**YOUR TASK:** Your task is to copy each line of the listing that contains the word "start".

**RECORDED INFORMATION:**
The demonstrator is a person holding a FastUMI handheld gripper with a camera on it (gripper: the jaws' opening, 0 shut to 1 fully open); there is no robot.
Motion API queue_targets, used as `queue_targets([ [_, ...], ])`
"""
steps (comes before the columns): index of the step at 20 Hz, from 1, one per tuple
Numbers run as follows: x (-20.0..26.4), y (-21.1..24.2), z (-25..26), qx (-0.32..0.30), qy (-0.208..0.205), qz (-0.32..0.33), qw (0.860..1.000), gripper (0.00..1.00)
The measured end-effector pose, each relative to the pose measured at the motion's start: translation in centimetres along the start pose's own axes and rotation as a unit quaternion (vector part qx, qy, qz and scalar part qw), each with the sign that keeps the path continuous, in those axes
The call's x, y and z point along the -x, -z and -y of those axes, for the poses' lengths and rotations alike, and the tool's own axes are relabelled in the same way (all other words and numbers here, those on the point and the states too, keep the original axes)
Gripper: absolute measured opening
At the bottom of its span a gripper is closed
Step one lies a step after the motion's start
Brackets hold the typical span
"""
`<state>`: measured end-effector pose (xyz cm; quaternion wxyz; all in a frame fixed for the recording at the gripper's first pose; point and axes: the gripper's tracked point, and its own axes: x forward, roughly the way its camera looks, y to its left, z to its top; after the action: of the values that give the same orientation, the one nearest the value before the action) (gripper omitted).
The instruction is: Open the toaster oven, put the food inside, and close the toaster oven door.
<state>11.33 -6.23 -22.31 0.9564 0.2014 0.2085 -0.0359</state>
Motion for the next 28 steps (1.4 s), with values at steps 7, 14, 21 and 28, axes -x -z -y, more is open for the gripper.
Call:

**COMPLETED EXERCISE:**
The measured end-effector pose, each relative to the pose measured at the motion's start: translation in centimetres along the start pose's own axes and rotation as a unit quaternion (vector part qx, qy, qz and scalar part qw), each with the sign that keeps the path continuous, in those axes
Step one lies a step after the motion's start

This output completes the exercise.